What to produce >>
Could every line of the listing be output exactly, with the pictures skipped?
Supplied data Start Marker
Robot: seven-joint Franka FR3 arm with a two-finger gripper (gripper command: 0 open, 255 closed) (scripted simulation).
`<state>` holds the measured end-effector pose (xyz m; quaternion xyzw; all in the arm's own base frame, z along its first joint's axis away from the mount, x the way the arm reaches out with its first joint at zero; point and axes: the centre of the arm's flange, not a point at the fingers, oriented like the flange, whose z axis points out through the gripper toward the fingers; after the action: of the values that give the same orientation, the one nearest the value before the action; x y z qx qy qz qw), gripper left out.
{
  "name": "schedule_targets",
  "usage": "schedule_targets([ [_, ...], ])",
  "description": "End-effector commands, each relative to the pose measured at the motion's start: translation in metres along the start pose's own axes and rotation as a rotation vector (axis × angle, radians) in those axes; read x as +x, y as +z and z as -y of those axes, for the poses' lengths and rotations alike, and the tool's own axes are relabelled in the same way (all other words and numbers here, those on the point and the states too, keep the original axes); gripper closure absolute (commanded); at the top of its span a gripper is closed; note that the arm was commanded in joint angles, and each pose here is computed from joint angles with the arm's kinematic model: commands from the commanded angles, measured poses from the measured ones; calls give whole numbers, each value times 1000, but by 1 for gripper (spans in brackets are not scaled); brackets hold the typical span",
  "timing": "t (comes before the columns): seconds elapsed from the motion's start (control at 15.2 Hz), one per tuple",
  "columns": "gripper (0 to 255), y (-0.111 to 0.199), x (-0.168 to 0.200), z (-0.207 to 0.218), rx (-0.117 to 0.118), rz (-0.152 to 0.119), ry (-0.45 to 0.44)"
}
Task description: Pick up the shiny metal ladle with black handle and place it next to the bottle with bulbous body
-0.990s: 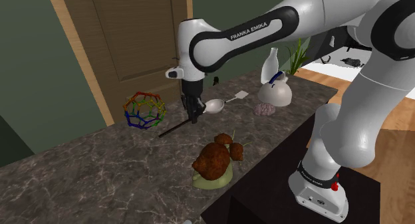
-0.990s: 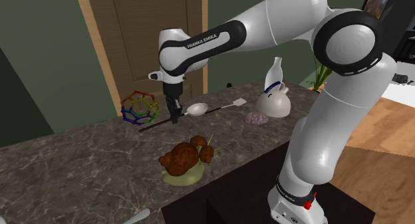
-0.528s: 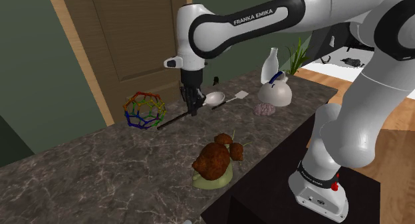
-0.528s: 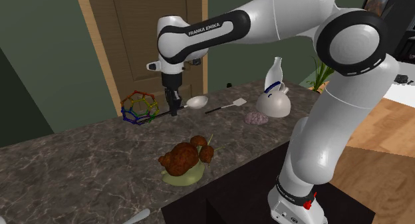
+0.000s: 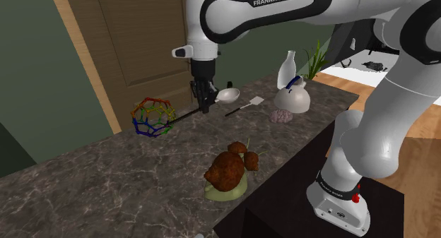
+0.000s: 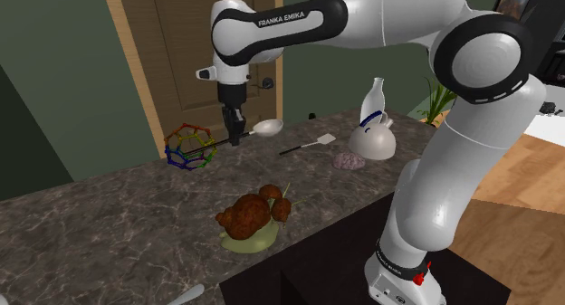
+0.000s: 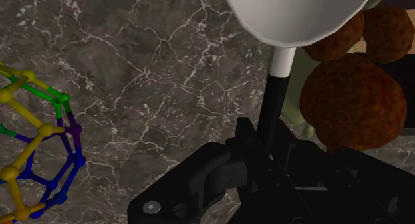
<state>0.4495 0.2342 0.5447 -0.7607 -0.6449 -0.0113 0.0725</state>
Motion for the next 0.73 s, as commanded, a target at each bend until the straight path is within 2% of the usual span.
schedule_targets([
  [0.0, 255, -10, 1, 1, 0, 0, 0],
  [0.66, 255, -62, 6, 6, 0, 0, 0],
])
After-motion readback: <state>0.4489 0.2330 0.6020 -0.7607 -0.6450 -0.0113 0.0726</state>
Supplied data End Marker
Expected answer >>
Robot: seven-joint Franka FR3 arm with a two-finger gripper (gripper command: 0 open, 255 closed) (scripted simulation).
`<state>` holds the measured end-effector pose (xyz m; quaternion xyzw; all in the arm's own base frame, z along its first joint's axis away from the mount, x the way the arm reaches out with its first joint at zero; point and axes: the centre of the arm's flange, not a point at the fingers, oriented like the flange, whose z axis points out through the gripper toward the fingers; after the action: of the values that give the same orientation, the one nearest the value before the action; x y z qx qy qz qw), gripper left out.
{
  "name": "schedule_targets",
  "usage": "schedule_targets([ [_, ...], ])",
  "description": "End-effector commands, each relative to the pose measured at the motion's start: translation in metres along the start pose's own axes and rotation as a rotation vector (axis × angle, radians) in those axes; read x as +x, y as +z and z as -y of those axes, for the poses' lengths and rotations alike, and the tool's own axes are relabelled in the same way (all other words and numbers here, those on the point and the states too, keep the original axes); gripper closure absolute (commanded); at the top of its span a gripper is closed; note that the arm was commanded in joint angles, and each pose here is computed from joint angles with the arm's kinematic model: commands from the commanded angles, measured poses from the measured ones; calls give whole numbers, each value times 1000, but by 1 for gripper (spans in brackets are not scaled); brackets hold the typical span",
  "timing": "t (comes before the columns): seconds elapsed from the motion's start (control at 15.2 Hz), one per tuple",
  "columns": "gripper (0 to 255), y (-0.111 to 0.199), x (-0.168 to 0.200), z (-0.207 to 0.218), rx (-0.117 to 0.118), rz (-0.152 to 0.119), ry (-0.45 to 0.44)"
}
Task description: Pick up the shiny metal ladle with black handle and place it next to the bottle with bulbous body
-0.990s: 
-0.990s: 
-0.528s: 
-0.528s: 
+0.000s: 
+0.000s: 
+0.000s: 
<state>0.4495 0.2342 0.5447 -0.7607 -0.6449 -0.0113 0.0725</state>
Motion for the next 0.73 s, as commanded, a target at each bend until the straight path is within 2% of the usual span.
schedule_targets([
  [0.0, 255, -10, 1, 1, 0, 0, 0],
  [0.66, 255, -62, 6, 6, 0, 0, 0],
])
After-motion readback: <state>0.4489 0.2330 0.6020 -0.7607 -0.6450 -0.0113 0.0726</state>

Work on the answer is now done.